▶ DESCRIPTION OF THE TASK: Go through the listing and copy each line that has the string "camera" in it.

▶ SOURCE MATERIAL:

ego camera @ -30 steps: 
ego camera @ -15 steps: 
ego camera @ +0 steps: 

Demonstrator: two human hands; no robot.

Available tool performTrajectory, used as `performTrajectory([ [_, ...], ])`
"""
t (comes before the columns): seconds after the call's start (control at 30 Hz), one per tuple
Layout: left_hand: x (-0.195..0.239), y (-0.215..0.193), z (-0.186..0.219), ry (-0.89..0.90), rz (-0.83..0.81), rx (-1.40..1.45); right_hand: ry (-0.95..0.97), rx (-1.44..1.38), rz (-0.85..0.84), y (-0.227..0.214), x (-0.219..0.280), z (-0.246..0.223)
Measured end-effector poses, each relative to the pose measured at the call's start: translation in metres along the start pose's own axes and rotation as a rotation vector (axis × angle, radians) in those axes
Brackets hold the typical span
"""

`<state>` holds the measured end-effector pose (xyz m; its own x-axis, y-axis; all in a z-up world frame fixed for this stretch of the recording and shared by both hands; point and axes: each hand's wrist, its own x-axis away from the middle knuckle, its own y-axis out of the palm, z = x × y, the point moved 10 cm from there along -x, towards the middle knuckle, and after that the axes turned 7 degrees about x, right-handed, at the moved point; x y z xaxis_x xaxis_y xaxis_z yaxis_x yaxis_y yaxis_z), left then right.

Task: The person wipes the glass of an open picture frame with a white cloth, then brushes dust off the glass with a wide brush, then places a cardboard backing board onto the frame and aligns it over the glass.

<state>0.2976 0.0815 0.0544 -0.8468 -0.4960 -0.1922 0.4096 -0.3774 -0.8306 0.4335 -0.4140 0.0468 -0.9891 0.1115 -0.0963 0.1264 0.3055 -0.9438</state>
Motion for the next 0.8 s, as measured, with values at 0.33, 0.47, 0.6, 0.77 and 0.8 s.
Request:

▶ RESULT OF THIS EXERCISE:
ego camera @ -30 steps: 
ego camera @ -15 steps: 
ego camera @ +0 steps: 

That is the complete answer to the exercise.